## EXERCISE
Filter the records below for the word "plastic". Copy each line that holds it.

────────────────────────────────────────

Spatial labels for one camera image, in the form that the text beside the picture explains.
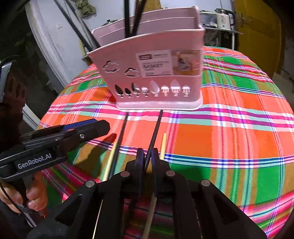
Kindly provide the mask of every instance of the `electric kettle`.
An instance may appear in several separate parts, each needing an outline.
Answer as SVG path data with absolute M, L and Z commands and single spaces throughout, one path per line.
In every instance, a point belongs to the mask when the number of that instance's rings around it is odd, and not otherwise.
M 236 17 L 232 11 L 217 8 L 216 11 L 216 20 L 219 28 L 231 29 L 231 26 L 236 24 Z M 230 16 L 232 14 L 234 22 L 230 22 Z

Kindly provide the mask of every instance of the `basket label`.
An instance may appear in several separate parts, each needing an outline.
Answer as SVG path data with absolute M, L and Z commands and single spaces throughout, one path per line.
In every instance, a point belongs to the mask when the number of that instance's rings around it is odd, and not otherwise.
M 201 74 L 201 50 L 160 50 L 136 56 L 142 77 Z
M 142 77 L 173 75 L 171 50 L 142 52 L 136 56 Z

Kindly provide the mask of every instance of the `metal screw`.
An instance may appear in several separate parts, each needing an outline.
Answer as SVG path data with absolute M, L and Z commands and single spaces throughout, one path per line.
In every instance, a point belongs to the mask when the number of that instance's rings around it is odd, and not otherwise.
M 210 182 L 208 180 L 204 179 L 201 181 L 201 184 L 205 187 L 208 187 L 210 185 Z
M 174 171 L 172 171 L 172 170 L 169 170 L 169 171 L 167 171 L 166 172 L 166 175 L 168 175 L 168 176 L 170 176 L 170 177 L 173 177 L 173 176 L 175 176 L 175 172 Z
M 95 182 L 92 180 L 86 182 L 87 187 L 93 187 L 94 185 L 95 185 Z
M 128 171 L 122 171 L 121 172 L 122 177 L 128 177 L 129 175 L 130 175 L 130 173 Z

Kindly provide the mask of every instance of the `cloud-shaped cutout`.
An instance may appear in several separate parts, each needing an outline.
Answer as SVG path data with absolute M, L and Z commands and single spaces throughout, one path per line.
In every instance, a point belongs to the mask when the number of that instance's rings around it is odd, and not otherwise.
M 105 72 L 116 72 L 119 70 L 119 64 L 112 63 L 111 61 L 107 61 L 106 64 L 103 66 L 103 70 Z
M 133 69 L 133 68 L 129 68 L 126 72 L 125 75 L 127 77 L 137 77 L 139 75 L 139 71 Z

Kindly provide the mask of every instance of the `colorful tablecloth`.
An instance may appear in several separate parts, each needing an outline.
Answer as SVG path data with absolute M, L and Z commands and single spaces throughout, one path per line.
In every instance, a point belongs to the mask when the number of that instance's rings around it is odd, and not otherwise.
M 191 180 L 209 179 L 272 238 L 293 208 L 293 111 L 271 79 L 232 50 L 204 48 L 201 90 L 200 109 L 164 111 L 155 147 L 160 148 L 167 132 L 165 160 L 171 169 Z M 159 110 L 129 112 L 115 173 L 135 158 L 138 147 L 147 150 Z M 103 178 L 124 115 L 95 65 L 57 97 L 39 128 L 95 118 L 106 119 L 111 130 L 70 152 L 67 162 L 44 171 L 49 208 L 86 180 Z M 142 236 L 148 207 L 148 200 L 138 203 L 125 238 Z M 172 237 L 171 202 L 161 200 L 149 238 Z

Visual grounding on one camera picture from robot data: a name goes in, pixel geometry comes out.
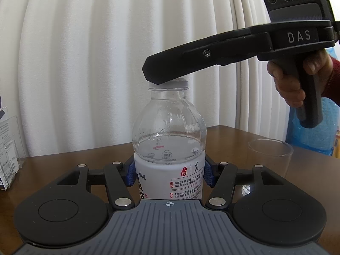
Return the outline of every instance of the human hand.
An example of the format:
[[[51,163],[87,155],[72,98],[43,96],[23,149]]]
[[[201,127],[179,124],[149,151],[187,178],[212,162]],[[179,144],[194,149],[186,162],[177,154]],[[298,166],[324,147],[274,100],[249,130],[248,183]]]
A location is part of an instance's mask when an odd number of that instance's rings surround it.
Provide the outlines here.
[[[322,93],[333,71],[333,61],[330,55],[325,49],[319,50],[304,60],[303,68],[309,75],[319,75],[320,92]],[[299,80],[292,75],[283,74],[281,67],[272,61],[268,62],[267,70],[274,77],[276,89],[286,103],[291,107],[301,107],[306,94],[301,89]]]

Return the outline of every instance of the ridged surface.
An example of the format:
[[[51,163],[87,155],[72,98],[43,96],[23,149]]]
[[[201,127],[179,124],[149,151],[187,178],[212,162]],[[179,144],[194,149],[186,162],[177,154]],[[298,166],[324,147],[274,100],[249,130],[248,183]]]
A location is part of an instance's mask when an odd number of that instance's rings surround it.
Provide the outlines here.
[[[129,166],[129,170],[127,172],[127,176],[125,178],[125,185],[127,187],[131,187],[136,181],[136,166],[135,166],[135,162],[133,162],[130,166]]]
[[[205,166],[204,166],[204,175],[203,178],[205,180],[205,182],[207,183],[208,186],[213,187],[215,186],[215,177],[213,175],[213,170],[211,168],[211,166],[209,165],[209,163],[206,161],[205,162]]]
[[[142,200],[128,211],[113,214],[94,238],[65,249],[24,245],[15,255],[326,255],[316,243],[274,248],[241,234],[224,212],[203,208],[198,200]]]

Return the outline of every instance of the clear plastic cup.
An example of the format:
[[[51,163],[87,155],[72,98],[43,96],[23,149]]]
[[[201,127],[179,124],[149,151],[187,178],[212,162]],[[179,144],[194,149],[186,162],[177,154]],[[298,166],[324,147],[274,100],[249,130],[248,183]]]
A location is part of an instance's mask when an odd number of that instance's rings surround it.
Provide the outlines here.
[[[293,154],[291,145],[274,139],[256,139],[248,142],[247,166],[263,165],[285,177]],[[250,186],[243,185],[242,194],[249,194]]]

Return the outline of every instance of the plastic water bottle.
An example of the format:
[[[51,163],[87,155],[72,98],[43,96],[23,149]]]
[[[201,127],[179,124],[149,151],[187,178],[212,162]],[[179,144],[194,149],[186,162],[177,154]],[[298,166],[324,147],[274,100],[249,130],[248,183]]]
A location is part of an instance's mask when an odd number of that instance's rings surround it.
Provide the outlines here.
[[[326,49],[337,58],[334,47]],[[332,156],[339,121],[339,106],[328,98],[321,98],[323,121],[315,128],[300,125],[294,108],[290,109],[286,142],[304,149]]]
[[[151,101],[132,132],[141,198],[201,199],[207,129],[186,100],[188,82],[149,83]]]

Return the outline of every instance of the white label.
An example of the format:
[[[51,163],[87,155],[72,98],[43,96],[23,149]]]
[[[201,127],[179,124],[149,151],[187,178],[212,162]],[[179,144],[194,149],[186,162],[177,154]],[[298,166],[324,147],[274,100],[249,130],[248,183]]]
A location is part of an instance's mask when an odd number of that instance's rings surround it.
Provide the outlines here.
[[[205,151],[181,164],[163,165],[143,160],[135,153],[141,198],[201,199]]]
[[[19,163],[17,156],[15,154],[15,146],[14,141],[11,140],[9,143],[6,144],[6,153],[7,153],[7,159],[9,162],[9,165],[14,173],[17,173],[19,171]]]
[[[0,112],[0,180],[2,181],[1,188],[5,190],[14,179],[15,172],[11,168],[11,163],[7,159],[6,144],[11,141],[10,124],[8,120],[7,108],[1,108]]]

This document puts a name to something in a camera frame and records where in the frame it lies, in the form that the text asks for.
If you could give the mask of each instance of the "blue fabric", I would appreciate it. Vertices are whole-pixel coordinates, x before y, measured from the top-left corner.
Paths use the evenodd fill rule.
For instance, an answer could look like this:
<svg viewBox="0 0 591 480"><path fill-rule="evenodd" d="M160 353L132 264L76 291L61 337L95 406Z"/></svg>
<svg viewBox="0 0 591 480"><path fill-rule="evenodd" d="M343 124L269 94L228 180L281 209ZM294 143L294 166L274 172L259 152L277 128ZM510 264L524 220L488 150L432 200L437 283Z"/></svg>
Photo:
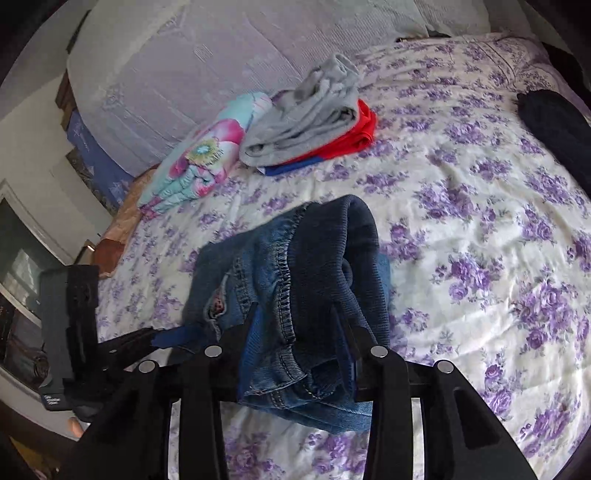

────────────────────────────────────────

## EXERCISE SOLUTION
Return the outline of every instance of the clear plastic cup.
Return the outline of every instance of the plastic water bottle.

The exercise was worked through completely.